**Work to complete**
When "camera" occurs in a line of the material, copy that line.
=-=-=-=-=
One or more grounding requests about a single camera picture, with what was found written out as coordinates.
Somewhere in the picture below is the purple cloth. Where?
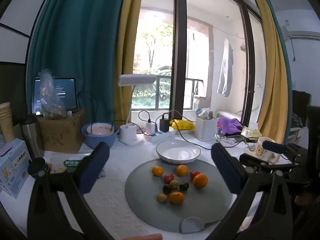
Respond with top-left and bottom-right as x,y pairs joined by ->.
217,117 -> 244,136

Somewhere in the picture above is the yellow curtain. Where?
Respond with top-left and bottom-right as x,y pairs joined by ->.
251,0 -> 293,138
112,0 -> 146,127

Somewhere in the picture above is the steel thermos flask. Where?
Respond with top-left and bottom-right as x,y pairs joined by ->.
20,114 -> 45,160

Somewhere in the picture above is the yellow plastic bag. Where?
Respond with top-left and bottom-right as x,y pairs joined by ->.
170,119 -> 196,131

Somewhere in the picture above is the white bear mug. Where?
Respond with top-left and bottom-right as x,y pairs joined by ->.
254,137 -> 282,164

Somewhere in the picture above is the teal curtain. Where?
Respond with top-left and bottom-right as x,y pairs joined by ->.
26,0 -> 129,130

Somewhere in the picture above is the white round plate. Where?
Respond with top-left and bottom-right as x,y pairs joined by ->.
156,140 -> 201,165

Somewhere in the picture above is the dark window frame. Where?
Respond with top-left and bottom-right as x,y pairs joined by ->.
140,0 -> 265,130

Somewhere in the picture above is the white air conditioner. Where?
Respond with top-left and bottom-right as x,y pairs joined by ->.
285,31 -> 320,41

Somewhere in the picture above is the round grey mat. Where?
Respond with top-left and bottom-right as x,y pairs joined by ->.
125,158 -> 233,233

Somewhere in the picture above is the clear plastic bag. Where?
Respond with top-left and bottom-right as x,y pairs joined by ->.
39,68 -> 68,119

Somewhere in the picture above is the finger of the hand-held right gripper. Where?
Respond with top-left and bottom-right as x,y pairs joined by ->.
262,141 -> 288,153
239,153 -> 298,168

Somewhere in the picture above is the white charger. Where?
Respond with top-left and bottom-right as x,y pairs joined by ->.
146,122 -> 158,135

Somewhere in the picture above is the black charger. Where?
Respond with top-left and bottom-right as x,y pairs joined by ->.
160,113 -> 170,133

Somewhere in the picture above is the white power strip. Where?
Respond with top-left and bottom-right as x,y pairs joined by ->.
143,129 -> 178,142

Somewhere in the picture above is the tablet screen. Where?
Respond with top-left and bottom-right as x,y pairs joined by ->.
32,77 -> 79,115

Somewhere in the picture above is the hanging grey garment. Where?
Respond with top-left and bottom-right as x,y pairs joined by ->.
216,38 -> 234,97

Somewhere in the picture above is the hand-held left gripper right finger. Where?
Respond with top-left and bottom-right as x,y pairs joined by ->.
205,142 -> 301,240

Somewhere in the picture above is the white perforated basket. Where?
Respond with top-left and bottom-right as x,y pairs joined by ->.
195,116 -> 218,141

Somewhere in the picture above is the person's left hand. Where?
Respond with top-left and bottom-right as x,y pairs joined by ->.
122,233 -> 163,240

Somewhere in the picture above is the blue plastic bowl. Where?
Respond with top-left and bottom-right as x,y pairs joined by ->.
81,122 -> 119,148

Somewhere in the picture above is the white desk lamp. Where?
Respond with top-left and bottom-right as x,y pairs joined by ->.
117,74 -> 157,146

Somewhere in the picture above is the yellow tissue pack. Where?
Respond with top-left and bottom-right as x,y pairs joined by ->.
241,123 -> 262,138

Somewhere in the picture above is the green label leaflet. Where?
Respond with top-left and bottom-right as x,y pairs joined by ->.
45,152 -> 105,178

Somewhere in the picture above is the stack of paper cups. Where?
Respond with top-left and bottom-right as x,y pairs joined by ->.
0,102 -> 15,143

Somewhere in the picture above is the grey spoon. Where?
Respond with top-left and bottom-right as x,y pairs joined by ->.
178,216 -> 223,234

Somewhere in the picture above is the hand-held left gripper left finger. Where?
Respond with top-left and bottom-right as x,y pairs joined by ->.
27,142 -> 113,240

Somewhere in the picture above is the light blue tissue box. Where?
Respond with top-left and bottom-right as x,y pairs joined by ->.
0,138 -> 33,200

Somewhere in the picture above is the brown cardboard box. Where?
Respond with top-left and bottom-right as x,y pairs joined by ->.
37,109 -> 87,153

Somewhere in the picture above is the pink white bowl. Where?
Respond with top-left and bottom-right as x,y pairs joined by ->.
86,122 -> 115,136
=-=-=-=-=
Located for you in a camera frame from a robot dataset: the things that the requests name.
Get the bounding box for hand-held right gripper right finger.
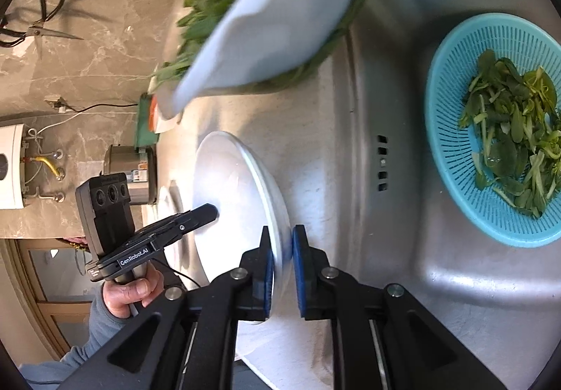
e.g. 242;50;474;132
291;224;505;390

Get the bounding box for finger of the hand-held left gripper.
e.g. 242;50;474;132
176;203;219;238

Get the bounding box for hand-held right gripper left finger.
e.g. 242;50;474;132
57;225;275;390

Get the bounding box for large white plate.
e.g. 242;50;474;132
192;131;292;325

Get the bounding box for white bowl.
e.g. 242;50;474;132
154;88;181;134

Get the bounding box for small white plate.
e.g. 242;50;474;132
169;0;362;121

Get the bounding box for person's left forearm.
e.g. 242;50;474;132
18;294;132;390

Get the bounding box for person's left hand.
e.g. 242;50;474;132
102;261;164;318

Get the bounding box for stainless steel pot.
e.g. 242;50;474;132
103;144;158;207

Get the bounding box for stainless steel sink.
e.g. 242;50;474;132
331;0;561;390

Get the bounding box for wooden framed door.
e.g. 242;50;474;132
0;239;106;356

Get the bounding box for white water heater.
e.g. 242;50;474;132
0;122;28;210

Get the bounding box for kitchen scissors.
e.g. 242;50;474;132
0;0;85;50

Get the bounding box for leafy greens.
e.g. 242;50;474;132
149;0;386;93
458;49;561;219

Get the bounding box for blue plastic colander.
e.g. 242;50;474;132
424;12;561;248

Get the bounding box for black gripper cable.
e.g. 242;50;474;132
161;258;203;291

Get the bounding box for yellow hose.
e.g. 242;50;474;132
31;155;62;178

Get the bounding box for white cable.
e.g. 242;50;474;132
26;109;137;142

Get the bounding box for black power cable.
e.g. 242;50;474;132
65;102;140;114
=-=-=-=-=
**Answer for this exercise**
One or more grounding requests about a single camera picture, with what was found written out as coordinates.
Located for you in a camera frame from a robot dataset: the things that the requests name.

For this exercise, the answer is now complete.